_What is required_: Pull every "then" line out of the data below.

------------------------------

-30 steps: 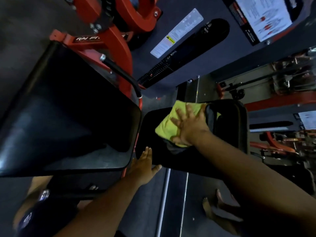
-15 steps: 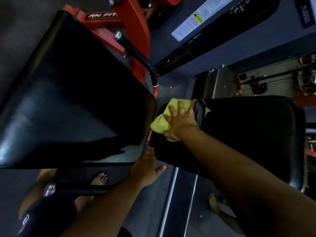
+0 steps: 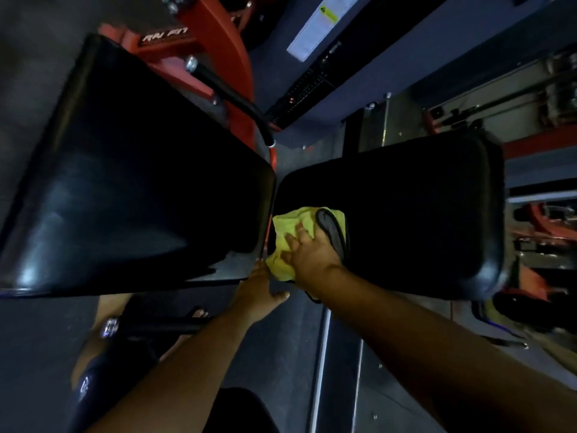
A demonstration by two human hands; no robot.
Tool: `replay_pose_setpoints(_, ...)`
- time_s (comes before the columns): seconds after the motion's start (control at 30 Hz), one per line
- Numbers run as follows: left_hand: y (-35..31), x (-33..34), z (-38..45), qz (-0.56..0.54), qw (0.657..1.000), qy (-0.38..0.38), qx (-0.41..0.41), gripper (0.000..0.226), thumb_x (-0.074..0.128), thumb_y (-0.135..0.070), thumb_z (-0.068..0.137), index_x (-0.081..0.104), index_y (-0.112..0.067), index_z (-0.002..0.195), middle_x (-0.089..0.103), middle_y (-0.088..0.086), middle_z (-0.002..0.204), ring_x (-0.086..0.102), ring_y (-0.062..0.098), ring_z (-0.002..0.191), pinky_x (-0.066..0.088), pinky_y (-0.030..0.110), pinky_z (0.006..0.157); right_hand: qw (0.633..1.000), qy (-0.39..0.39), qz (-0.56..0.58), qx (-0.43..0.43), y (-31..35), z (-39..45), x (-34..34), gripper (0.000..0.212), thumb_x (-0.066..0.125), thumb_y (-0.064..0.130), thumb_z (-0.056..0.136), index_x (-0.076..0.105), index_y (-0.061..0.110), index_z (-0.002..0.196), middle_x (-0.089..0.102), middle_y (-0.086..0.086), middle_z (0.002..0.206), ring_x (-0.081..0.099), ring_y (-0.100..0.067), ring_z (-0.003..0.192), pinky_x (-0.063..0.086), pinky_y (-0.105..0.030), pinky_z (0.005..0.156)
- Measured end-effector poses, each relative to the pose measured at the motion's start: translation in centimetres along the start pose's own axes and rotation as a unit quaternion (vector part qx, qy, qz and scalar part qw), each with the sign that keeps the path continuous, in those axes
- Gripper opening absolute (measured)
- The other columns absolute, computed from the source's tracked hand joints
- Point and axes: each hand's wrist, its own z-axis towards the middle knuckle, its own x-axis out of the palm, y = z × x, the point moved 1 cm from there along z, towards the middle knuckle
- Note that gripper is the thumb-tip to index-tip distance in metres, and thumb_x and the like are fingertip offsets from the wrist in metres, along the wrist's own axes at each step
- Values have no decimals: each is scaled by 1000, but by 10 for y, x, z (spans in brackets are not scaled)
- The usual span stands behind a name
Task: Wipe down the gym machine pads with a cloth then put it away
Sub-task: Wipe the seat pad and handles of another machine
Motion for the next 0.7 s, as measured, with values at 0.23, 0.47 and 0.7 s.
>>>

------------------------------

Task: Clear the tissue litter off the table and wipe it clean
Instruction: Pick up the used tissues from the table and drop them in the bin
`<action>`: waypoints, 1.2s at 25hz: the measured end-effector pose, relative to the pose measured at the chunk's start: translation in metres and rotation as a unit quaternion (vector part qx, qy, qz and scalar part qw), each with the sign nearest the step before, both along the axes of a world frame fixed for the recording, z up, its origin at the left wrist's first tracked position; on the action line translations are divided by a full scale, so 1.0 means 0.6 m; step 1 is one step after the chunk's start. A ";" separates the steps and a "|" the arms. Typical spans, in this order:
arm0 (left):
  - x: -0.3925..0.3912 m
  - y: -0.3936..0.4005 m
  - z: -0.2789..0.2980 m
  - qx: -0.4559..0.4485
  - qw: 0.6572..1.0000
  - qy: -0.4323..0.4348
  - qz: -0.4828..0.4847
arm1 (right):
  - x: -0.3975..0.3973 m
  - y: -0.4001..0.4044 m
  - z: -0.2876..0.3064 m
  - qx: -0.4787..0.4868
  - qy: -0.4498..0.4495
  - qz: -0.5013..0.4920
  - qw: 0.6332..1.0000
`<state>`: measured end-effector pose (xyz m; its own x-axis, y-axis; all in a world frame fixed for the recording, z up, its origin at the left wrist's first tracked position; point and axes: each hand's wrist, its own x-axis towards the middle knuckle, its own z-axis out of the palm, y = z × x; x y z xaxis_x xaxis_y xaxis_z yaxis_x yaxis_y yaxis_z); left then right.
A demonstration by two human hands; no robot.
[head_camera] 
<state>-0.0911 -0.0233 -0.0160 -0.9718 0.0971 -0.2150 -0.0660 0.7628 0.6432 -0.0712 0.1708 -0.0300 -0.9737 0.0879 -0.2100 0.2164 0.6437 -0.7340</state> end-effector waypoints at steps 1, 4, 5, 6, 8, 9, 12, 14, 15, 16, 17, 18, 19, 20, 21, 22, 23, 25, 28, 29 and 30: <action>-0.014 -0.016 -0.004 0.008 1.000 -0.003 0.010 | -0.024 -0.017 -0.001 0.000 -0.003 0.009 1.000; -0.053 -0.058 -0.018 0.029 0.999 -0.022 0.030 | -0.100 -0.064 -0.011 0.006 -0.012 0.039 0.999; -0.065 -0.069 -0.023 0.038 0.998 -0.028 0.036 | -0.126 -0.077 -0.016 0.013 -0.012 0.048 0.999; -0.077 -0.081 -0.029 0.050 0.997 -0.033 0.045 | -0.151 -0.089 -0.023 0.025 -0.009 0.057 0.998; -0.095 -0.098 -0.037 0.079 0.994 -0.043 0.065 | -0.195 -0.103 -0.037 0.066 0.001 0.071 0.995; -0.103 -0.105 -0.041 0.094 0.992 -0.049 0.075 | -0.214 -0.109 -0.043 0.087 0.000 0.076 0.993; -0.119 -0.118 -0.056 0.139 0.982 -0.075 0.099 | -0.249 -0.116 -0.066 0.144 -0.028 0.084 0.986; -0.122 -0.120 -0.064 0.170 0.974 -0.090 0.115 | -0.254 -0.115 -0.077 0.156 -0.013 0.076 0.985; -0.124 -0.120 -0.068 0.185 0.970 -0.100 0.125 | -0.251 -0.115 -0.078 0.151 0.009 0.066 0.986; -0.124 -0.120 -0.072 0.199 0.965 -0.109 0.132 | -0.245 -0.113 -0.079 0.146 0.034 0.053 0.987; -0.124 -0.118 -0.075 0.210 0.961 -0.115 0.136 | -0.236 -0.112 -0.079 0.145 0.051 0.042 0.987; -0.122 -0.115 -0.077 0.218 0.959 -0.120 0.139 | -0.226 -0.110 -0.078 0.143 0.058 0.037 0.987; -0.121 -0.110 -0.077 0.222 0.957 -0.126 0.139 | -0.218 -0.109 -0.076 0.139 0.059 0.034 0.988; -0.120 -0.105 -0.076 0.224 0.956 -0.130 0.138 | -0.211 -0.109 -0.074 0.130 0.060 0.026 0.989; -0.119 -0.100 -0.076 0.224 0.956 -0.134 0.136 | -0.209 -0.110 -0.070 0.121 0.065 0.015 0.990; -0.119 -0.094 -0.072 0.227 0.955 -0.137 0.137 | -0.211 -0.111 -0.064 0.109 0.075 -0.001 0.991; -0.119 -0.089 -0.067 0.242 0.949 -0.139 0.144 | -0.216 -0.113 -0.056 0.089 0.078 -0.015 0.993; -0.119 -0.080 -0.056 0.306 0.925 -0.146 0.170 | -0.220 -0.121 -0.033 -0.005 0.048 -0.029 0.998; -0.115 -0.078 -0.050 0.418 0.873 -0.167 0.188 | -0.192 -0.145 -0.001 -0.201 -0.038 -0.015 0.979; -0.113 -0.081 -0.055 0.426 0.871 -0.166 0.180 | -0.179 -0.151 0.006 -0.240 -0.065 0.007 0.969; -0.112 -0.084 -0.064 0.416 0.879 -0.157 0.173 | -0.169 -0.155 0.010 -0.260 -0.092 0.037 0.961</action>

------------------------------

_Result of this task_:
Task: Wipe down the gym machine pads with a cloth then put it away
`<state>`: measured end-effector pose (xyz m; its own x-axis, y-axis; all in a world frame fixed for the recording, z up, its origin at the left wrist's first tracked position; point and axes: each hand's wrist, its own x-axis towards the middle knuckle, its own z-axis out of the palm, y = z × x; x y z xaxis_x xaxis_y xaxis_z yaxis_x yaxis_y yaxis_z); left then right.

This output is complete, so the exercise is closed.